Task objective: Find the string "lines" in the data, then copy every line where it is found.

BEGIN Material provided

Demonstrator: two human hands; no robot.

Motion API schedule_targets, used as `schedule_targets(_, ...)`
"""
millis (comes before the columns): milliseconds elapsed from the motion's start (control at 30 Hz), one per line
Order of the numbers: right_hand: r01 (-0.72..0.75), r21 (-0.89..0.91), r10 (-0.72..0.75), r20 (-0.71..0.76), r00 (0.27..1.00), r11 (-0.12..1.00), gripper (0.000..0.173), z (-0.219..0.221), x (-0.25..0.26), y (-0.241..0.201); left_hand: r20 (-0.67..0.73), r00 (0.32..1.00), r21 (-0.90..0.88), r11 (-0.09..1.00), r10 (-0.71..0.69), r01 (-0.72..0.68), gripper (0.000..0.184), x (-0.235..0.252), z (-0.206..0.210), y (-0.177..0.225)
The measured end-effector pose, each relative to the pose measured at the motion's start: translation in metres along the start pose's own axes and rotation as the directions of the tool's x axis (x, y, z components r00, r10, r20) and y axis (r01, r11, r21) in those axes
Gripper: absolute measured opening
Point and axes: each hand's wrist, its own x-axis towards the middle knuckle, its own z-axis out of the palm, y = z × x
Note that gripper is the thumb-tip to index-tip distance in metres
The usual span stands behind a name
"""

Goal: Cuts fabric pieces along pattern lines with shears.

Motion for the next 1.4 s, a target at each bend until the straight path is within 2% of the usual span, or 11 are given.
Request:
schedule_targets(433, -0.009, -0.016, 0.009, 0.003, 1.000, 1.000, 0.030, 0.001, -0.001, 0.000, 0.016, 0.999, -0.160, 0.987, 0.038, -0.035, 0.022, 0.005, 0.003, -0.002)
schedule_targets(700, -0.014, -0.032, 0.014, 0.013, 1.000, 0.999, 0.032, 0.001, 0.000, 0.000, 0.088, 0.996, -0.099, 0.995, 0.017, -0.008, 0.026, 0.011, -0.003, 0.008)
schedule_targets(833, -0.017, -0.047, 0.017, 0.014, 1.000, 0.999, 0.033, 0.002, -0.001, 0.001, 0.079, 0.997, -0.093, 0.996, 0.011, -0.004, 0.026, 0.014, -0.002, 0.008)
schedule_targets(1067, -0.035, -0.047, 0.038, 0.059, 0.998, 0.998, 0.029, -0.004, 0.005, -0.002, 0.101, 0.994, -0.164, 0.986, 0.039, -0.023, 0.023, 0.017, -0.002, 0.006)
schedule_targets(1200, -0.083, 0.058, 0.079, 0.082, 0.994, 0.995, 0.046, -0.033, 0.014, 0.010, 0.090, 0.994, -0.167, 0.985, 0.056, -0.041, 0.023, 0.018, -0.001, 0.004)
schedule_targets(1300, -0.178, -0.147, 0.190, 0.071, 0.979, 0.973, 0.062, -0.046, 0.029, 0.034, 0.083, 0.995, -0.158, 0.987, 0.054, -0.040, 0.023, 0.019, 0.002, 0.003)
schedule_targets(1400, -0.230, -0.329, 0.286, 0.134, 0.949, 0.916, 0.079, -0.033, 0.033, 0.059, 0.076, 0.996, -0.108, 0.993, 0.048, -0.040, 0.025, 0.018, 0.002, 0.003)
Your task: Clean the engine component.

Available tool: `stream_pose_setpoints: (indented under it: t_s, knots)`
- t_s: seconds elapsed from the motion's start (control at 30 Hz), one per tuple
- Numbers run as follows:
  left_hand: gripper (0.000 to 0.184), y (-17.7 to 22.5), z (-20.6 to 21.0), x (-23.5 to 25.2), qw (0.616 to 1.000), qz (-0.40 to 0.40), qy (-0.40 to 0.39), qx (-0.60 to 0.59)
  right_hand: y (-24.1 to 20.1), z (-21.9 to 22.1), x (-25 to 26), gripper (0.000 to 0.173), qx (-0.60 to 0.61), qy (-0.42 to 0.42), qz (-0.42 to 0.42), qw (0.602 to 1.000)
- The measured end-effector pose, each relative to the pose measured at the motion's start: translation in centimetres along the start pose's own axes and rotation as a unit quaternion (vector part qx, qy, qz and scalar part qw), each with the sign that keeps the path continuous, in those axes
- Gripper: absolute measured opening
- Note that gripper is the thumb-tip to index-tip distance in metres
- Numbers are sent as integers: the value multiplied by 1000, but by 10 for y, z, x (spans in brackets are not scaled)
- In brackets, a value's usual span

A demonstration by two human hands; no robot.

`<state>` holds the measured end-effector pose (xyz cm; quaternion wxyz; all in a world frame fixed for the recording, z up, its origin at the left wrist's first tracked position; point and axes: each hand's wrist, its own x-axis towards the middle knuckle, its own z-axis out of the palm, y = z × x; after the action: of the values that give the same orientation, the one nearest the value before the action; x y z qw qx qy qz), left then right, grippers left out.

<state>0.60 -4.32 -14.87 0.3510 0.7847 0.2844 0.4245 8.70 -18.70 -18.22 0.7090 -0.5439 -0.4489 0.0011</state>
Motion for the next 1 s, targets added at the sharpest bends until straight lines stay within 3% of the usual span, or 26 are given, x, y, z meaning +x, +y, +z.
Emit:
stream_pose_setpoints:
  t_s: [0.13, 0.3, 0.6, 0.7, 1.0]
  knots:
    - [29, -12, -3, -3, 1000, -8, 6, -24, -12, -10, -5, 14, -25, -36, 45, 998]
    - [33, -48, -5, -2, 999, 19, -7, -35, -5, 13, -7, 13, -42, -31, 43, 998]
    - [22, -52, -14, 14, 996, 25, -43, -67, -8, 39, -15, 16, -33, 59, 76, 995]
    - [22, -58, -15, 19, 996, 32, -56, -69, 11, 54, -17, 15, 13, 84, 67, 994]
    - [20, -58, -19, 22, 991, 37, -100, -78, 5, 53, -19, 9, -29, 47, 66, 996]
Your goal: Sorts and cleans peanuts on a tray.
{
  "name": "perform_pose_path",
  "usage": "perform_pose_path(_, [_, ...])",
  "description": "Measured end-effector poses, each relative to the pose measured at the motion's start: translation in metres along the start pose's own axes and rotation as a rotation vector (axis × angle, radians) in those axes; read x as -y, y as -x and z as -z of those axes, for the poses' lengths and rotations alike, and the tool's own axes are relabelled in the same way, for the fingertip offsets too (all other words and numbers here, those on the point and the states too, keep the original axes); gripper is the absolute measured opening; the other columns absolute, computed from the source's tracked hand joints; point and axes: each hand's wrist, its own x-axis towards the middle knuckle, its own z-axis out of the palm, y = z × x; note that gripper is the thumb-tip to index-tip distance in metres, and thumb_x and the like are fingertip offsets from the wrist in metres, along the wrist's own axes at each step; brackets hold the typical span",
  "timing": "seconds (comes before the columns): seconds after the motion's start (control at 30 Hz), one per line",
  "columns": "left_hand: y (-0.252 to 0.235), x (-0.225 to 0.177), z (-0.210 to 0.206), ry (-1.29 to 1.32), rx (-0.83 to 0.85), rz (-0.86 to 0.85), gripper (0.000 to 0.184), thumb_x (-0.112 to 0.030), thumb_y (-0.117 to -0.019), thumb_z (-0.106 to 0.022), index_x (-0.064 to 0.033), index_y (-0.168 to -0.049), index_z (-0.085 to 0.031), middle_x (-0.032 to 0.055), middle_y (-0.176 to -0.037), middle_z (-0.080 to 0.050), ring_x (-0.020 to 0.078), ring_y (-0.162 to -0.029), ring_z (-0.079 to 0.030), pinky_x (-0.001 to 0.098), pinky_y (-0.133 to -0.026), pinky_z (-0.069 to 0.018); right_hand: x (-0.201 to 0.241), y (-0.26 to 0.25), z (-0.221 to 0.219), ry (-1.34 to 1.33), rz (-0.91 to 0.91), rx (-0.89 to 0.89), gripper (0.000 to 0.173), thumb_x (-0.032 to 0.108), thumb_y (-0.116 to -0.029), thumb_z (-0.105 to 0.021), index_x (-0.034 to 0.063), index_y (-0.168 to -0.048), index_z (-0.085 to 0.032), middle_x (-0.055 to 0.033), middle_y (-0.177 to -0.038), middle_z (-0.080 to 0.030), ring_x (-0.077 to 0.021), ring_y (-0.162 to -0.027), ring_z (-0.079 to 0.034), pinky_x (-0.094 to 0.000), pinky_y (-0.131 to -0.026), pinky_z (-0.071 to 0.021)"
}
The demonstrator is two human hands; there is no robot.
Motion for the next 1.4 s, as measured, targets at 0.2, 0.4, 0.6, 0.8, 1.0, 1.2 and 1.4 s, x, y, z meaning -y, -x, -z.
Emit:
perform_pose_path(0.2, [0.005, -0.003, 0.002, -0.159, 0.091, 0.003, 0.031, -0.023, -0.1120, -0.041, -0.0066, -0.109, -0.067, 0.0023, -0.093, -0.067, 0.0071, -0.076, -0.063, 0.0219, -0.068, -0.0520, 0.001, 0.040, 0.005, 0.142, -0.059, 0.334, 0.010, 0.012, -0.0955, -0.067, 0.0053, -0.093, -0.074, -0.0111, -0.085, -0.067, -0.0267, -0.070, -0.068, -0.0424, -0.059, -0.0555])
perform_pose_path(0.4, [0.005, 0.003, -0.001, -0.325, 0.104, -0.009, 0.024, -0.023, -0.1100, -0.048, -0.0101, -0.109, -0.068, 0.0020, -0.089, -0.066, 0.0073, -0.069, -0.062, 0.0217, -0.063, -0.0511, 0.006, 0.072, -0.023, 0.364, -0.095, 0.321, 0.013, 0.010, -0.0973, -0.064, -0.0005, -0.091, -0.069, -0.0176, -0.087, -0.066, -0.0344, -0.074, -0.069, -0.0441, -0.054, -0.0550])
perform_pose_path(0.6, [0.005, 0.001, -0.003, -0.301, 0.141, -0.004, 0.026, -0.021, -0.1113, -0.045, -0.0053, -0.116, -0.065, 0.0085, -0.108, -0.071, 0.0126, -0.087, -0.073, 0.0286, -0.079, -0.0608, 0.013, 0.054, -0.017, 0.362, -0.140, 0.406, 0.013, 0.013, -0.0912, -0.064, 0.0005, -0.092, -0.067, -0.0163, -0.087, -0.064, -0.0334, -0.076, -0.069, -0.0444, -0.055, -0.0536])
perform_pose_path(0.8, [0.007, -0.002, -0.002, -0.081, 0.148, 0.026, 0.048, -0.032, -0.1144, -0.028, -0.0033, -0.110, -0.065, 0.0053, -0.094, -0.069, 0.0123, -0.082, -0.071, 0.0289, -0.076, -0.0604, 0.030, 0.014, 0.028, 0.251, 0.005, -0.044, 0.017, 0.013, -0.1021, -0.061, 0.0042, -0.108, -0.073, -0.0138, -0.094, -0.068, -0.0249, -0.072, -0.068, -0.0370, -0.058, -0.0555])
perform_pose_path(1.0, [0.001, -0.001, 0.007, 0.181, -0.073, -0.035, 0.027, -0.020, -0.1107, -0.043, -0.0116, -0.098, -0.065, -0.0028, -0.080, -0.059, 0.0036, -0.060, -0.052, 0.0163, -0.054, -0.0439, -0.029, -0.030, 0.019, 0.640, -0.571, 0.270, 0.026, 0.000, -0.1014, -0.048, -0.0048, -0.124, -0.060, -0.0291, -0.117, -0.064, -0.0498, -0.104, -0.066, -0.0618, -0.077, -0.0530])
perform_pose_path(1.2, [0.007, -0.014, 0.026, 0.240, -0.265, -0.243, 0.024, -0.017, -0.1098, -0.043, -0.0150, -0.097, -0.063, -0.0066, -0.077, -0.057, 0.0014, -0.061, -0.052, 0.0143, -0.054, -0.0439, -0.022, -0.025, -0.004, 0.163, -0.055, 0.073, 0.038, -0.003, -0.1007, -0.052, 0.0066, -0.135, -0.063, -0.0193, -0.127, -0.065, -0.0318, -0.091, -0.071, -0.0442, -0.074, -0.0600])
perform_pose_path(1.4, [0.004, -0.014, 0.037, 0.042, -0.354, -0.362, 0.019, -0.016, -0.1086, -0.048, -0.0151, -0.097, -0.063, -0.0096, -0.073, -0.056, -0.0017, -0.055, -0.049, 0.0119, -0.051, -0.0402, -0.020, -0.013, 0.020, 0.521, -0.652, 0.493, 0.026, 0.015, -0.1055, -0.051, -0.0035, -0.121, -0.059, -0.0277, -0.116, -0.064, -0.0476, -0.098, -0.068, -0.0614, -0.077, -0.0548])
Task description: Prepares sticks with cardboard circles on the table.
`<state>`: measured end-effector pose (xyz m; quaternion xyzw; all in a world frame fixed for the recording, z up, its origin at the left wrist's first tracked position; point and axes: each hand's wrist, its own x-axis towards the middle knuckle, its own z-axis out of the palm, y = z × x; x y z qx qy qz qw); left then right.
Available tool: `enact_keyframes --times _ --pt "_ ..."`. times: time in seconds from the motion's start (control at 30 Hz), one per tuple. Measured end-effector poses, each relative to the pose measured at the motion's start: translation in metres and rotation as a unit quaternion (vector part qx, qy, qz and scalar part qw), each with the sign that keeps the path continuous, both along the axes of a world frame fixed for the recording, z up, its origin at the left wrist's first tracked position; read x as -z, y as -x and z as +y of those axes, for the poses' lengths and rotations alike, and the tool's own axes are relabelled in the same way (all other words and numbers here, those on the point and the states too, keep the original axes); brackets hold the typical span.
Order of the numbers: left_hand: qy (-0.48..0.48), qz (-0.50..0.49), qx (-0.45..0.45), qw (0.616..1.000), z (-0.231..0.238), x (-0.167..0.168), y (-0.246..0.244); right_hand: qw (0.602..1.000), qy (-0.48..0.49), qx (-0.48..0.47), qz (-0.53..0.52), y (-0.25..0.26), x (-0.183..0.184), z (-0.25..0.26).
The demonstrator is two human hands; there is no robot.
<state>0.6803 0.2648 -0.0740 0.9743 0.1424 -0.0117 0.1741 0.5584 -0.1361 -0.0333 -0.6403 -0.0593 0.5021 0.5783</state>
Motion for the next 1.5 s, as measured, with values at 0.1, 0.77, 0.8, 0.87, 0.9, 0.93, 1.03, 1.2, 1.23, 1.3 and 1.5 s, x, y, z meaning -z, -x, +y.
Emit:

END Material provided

Worked solution:
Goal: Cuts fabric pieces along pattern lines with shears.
Motion for the next 1 s, targets added at the sharpest bends until straight lines stay within 3% of the usual span, or 26 are given, x, y, z meaning +x, +y, +z.

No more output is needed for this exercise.